For each line below that contains the word "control", return that line.
╭──
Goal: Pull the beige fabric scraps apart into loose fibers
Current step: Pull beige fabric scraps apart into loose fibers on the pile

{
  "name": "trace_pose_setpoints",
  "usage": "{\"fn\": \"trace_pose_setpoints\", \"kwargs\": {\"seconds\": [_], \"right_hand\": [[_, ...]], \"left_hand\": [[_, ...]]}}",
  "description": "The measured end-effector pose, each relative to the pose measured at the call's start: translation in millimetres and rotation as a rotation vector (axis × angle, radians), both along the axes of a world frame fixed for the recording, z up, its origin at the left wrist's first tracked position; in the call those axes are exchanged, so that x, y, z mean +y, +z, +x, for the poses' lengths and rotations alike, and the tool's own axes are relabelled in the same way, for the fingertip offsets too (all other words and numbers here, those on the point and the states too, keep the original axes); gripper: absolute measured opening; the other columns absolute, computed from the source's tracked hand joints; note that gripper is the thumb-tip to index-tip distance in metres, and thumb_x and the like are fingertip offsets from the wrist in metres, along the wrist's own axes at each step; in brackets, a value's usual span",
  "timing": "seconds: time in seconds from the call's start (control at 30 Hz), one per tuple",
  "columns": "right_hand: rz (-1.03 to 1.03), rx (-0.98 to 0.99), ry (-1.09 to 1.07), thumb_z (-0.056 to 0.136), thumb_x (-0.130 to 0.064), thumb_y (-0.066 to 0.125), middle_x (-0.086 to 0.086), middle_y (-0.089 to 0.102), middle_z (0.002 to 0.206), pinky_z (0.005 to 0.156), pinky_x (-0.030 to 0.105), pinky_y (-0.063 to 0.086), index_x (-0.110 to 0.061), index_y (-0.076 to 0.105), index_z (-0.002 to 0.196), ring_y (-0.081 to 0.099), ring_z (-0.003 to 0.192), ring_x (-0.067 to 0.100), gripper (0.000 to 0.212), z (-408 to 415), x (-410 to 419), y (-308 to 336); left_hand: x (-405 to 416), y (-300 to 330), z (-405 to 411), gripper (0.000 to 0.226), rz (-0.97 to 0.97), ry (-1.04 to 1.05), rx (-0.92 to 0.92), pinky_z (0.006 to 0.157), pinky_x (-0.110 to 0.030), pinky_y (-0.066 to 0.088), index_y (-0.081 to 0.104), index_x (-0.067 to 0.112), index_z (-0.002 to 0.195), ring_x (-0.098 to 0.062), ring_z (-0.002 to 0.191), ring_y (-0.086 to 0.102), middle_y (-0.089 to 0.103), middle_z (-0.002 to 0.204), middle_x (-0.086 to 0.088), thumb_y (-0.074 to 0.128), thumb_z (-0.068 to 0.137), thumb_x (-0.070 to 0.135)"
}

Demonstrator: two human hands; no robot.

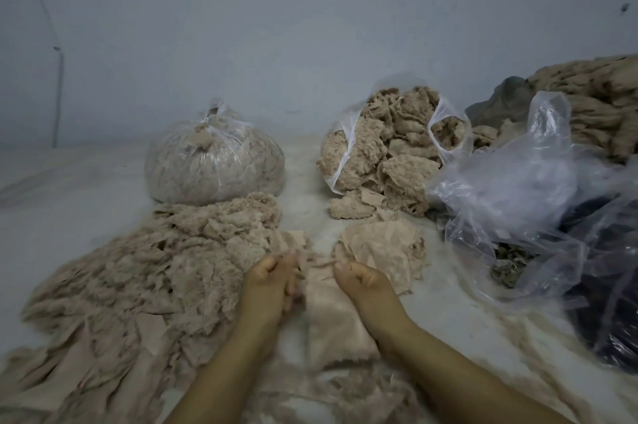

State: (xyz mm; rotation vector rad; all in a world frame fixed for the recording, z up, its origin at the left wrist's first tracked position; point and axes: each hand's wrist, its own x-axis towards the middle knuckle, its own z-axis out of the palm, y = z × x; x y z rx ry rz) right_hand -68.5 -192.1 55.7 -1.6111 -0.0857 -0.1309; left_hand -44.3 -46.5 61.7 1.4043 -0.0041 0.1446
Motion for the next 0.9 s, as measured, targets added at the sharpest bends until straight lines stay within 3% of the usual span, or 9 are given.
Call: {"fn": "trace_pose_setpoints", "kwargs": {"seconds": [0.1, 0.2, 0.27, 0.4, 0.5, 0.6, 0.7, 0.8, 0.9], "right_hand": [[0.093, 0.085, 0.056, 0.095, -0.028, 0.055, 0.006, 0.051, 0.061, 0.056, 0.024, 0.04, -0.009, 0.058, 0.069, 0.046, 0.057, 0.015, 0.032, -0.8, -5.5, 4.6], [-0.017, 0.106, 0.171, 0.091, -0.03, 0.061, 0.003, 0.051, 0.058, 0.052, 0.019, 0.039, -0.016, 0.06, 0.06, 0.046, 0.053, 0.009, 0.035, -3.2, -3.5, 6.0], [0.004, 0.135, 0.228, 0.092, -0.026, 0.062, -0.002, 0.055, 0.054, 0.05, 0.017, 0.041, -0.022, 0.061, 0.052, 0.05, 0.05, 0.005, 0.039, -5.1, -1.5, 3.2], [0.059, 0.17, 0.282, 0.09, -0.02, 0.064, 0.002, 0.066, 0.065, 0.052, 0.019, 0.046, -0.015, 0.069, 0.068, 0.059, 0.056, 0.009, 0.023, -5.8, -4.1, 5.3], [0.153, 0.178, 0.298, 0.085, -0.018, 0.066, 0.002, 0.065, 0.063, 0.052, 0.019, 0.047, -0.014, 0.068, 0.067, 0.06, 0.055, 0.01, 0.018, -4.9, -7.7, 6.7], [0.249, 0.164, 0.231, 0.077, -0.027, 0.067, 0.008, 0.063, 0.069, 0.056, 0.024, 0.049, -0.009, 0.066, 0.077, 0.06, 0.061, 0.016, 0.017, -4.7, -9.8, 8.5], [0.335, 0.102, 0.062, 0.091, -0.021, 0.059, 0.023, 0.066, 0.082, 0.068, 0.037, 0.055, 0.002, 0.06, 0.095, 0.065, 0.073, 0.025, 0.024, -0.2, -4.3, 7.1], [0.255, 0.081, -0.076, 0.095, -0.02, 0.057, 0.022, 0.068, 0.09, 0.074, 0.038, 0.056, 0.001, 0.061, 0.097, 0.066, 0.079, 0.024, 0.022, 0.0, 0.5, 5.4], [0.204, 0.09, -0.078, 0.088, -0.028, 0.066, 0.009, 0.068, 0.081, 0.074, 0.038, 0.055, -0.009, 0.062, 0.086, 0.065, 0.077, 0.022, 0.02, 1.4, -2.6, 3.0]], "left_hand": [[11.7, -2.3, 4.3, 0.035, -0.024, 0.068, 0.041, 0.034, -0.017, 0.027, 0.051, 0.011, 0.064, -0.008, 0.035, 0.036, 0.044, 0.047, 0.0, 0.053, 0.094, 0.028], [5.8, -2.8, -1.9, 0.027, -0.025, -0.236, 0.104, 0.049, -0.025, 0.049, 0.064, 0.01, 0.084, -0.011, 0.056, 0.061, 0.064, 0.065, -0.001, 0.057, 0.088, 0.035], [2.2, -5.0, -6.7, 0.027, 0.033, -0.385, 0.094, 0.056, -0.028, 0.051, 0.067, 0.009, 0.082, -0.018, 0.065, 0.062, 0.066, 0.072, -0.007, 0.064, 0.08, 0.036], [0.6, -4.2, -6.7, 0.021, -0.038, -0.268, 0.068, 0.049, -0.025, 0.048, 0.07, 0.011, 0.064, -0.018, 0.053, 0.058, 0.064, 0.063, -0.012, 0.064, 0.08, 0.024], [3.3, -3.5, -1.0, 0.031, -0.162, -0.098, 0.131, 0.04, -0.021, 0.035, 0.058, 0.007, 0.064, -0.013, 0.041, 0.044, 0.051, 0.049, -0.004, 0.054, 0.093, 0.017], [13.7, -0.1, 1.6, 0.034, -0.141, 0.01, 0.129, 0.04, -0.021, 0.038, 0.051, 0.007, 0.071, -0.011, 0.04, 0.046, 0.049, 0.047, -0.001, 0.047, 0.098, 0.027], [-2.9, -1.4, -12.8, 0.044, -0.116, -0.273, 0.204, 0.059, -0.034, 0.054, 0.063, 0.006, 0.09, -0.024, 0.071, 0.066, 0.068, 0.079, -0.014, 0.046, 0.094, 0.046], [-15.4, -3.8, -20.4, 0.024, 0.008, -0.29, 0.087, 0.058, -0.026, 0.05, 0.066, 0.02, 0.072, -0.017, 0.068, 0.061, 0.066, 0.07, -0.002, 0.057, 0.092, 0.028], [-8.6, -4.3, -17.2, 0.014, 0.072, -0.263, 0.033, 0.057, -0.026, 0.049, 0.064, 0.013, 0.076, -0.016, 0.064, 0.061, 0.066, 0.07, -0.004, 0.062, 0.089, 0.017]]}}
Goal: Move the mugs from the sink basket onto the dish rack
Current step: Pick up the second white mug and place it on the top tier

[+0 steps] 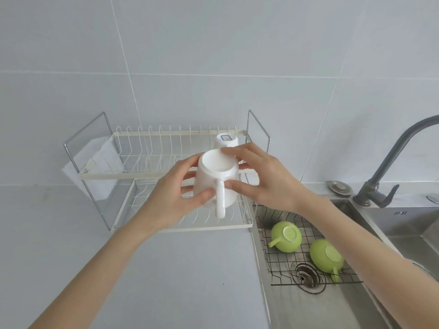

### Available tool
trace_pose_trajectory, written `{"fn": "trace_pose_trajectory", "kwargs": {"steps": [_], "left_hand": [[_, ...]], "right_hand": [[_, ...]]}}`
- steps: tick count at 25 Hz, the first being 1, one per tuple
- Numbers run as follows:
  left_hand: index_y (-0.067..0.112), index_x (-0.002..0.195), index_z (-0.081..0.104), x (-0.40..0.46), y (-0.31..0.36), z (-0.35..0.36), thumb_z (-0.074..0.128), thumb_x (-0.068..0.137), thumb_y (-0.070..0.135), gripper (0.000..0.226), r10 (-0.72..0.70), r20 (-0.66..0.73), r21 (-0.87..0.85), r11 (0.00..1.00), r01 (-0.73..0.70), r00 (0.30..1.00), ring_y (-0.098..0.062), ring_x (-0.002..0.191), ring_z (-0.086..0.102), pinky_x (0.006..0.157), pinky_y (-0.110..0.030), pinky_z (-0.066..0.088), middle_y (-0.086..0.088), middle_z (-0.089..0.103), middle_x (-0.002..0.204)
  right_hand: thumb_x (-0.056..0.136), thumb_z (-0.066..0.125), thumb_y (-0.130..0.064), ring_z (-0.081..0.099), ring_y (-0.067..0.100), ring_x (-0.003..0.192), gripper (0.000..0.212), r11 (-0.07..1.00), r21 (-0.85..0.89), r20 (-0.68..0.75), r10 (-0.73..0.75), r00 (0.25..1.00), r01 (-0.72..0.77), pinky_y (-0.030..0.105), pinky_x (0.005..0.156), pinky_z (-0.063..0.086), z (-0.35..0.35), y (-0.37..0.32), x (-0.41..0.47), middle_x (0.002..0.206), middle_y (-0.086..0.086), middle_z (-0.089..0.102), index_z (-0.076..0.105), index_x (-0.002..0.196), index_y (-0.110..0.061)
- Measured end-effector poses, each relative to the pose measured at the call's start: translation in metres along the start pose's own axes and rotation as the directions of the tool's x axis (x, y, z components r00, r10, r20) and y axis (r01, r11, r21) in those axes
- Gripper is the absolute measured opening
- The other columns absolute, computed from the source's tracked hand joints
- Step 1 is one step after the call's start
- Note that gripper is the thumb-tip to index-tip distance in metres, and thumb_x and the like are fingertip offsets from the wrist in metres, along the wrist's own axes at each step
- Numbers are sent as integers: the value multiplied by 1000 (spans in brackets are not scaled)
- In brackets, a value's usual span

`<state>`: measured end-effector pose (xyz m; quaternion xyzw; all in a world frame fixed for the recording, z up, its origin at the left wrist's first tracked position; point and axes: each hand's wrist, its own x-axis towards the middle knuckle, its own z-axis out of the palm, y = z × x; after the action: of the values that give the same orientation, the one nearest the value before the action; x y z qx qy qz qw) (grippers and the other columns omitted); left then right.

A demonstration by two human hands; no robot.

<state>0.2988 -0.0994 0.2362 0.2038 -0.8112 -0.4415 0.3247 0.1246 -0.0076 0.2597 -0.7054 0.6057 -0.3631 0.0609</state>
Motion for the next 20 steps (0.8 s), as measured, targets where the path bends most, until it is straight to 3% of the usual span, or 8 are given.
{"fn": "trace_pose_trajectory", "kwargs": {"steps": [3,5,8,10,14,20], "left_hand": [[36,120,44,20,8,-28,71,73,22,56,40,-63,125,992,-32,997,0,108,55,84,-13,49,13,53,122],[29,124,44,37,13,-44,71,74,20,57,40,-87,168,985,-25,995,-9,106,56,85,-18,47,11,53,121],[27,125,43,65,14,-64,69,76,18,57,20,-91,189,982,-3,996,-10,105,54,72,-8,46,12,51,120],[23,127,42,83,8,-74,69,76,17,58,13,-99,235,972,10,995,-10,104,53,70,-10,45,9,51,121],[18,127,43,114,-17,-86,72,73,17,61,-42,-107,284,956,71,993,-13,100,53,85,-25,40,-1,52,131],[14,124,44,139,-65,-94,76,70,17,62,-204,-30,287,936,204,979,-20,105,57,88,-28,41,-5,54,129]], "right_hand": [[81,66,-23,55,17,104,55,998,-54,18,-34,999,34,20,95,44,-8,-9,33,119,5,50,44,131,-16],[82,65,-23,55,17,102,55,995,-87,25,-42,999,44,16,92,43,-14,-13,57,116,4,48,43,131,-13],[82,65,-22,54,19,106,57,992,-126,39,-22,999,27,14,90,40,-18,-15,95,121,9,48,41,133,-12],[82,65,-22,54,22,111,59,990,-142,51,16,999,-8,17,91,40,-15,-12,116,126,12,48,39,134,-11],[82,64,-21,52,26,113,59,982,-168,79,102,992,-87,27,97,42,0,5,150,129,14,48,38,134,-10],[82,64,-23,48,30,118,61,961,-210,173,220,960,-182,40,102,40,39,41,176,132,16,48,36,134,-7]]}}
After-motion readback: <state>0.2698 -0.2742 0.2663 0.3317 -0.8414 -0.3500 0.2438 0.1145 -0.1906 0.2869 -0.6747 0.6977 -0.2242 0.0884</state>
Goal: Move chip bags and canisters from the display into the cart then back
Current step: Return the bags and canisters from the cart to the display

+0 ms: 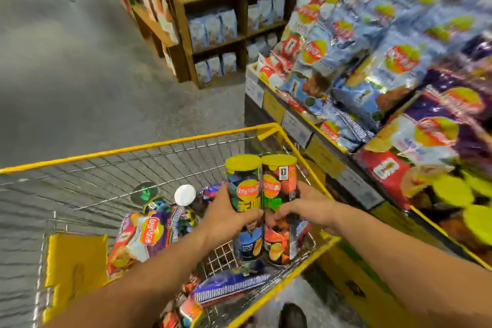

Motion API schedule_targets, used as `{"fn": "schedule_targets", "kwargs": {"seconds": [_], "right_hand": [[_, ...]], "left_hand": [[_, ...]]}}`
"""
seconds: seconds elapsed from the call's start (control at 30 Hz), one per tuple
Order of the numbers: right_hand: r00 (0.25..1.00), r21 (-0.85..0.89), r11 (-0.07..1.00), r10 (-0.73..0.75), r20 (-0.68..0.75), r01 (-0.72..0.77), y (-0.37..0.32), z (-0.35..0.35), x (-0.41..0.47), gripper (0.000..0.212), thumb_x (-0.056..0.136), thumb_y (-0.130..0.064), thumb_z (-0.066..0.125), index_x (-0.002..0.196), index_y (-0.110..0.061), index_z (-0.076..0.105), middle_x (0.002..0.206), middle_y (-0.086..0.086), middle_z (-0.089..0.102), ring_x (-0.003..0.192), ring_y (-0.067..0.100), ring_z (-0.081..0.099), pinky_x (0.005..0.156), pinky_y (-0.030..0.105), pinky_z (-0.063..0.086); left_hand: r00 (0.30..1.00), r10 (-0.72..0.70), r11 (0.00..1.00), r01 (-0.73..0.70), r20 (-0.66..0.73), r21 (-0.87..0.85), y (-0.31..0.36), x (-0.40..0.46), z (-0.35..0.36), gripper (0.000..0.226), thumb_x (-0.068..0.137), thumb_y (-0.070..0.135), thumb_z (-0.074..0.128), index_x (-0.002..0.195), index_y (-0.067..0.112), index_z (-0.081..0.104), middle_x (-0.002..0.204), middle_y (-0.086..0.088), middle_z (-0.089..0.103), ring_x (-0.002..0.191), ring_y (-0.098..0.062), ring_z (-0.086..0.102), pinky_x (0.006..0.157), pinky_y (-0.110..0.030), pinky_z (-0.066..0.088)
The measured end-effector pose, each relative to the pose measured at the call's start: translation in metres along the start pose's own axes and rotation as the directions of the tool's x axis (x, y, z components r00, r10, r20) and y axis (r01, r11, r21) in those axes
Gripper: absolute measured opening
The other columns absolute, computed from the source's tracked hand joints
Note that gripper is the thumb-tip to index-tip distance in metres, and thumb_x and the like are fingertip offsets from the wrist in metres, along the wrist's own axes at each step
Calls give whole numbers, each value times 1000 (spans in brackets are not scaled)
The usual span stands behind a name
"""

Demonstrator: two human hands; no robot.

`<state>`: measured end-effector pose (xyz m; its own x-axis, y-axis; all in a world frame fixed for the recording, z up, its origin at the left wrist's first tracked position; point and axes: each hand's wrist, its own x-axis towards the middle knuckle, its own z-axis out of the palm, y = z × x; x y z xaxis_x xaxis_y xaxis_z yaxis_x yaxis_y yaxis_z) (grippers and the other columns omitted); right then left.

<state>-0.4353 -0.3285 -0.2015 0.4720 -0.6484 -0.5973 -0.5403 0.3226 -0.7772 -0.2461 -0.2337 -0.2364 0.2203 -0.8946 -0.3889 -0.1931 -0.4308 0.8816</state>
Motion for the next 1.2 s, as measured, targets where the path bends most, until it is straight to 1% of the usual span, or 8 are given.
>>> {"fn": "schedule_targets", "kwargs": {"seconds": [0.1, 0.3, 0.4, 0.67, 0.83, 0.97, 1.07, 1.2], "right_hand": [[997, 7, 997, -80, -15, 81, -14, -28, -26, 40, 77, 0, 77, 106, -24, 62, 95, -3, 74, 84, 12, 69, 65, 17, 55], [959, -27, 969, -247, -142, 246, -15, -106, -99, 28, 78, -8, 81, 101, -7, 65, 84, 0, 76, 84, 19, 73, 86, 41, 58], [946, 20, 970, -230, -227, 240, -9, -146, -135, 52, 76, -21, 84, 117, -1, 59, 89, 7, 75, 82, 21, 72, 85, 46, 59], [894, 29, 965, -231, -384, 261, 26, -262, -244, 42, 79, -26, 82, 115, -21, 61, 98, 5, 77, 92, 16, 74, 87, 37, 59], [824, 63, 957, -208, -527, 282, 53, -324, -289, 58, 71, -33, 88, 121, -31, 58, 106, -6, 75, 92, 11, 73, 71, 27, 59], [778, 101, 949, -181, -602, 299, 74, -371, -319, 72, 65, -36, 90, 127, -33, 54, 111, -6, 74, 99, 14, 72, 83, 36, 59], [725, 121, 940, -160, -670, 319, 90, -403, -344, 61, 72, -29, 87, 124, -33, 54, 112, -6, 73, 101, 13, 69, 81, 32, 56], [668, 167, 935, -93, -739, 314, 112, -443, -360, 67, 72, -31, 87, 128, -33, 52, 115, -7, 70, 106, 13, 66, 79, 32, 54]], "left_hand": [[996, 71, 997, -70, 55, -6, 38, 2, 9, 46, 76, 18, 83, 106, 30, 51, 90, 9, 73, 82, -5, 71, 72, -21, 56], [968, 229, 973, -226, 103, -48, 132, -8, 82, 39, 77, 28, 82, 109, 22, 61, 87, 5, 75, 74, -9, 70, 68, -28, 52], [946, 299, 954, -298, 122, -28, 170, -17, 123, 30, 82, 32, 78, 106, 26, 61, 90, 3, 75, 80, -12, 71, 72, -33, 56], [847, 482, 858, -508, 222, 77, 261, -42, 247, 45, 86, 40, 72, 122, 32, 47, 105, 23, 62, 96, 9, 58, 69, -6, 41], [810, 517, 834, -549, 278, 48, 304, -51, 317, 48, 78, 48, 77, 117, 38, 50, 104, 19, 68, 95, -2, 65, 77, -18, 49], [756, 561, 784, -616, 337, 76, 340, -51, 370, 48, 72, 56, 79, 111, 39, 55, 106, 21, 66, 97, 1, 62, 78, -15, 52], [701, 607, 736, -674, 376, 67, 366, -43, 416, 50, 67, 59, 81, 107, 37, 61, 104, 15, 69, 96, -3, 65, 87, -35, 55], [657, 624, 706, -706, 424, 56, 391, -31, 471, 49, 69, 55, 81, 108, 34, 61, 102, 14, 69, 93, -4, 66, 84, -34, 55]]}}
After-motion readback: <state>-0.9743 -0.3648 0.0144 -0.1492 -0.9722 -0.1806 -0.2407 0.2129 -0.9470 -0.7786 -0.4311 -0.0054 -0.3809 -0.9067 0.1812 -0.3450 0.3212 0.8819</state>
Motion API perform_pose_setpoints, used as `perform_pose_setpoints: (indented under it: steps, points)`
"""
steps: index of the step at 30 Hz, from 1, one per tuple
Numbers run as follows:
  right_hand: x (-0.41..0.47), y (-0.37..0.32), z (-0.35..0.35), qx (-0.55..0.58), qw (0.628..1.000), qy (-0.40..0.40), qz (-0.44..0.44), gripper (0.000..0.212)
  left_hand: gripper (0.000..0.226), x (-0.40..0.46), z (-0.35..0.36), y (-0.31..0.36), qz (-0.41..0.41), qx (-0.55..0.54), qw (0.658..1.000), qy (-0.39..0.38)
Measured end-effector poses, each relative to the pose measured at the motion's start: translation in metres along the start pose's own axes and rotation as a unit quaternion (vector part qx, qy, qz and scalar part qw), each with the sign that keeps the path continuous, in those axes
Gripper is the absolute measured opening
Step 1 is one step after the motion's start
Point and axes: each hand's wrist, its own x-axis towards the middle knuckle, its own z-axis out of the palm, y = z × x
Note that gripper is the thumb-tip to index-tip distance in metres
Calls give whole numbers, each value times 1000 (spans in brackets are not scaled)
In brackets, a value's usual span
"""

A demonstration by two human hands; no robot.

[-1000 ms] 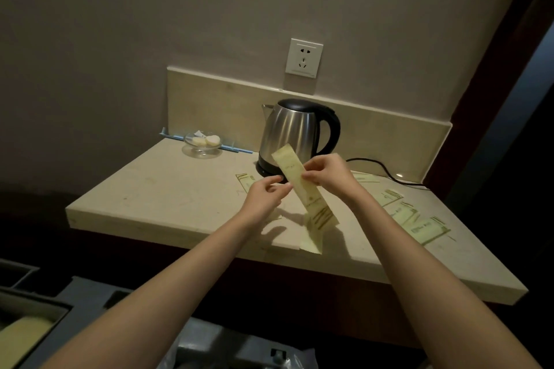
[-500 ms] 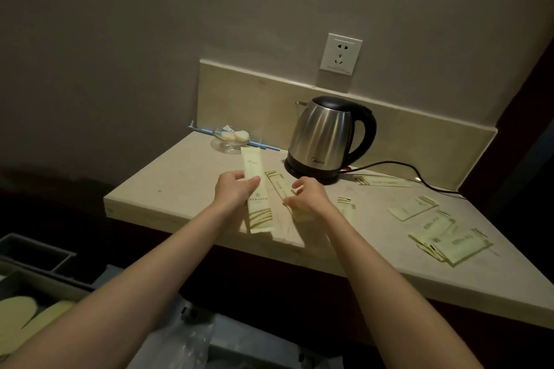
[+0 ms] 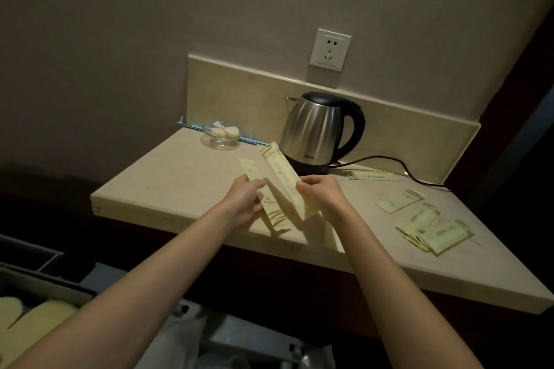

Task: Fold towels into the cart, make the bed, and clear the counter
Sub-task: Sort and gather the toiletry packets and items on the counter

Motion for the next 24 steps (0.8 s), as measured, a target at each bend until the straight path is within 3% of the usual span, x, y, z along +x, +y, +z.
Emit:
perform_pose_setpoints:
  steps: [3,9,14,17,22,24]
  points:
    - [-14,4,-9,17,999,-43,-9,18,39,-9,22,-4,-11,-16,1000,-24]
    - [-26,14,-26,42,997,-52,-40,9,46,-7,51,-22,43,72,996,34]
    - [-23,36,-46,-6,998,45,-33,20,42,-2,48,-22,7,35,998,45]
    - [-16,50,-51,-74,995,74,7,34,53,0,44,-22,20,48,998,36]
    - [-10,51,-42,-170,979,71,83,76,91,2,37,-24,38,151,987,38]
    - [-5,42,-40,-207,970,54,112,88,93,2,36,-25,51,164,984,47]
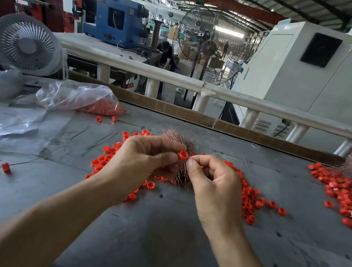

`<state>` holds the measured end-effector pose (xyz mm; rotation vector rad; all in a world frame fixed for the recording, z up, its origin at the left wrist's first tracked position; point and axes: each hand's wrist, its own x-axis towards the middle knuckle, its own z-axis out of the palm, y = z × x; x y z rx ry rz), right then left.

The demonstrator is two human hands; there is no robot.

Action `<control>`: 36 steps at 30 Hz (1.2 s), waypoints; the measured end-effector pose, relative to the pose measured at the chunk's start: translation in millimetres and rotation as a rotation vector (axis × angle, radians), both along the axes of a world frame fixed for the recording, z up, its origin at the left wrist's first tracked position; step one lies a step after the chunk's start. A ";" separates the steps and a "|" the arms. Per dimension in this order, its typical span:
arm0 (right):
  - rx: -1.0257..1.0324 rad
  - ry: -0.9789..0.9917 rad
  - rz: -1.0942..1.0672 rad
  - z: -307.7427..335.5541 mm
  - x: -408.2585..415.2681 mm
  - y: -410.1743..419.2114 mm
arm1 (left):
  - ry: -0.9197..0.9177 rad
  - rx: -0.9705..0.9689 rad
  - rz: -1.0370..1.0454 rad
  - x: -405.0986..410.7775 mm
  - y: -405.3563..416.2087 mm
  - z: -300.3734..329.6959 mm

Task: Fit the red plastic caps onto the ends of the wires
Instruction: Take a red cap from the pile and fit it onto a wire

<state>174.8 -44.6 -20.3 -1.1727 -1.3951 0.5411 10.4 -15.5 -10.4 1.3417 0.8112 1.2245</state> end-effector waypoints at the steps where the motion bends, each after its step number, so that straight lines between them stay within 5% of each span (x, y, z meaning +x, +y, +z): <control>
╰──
**Result of this exercise:**
  "timing": "seconds: time in seconds from the call's start (control at 30 Hz), one per tuple",
seconds: seconds elapsed from the call's start (control at 30 Hz), one per tuple
Action `<control>`: 36 steps at 30 Hz (1.2 s), waypoints; the measured end-effector pose, relative to the pose measured at the chunk's start: translation in millimetres and rotation as a rotation vector (axis × angle, radians), both along the axes of a world frame fixed for the recording, z up, its origin at the left wrist's first tracked position; step one lies a step after the chunk's start. A ";" separates the steps and a "|" the arms. Per dimension in this order, its typical span:
<state>174.8 -44.6 -20.3 -1.1727 -1.3951 0.5411 10.4 -15.5 -10.4 1.3417 0.8112 1.2245</state> end-effector waypoints at the steps where the motion bends, each after its step number, so that straight lines between them stay within 5% of each span (x, y, z meaning +x, +y, +z): <control>

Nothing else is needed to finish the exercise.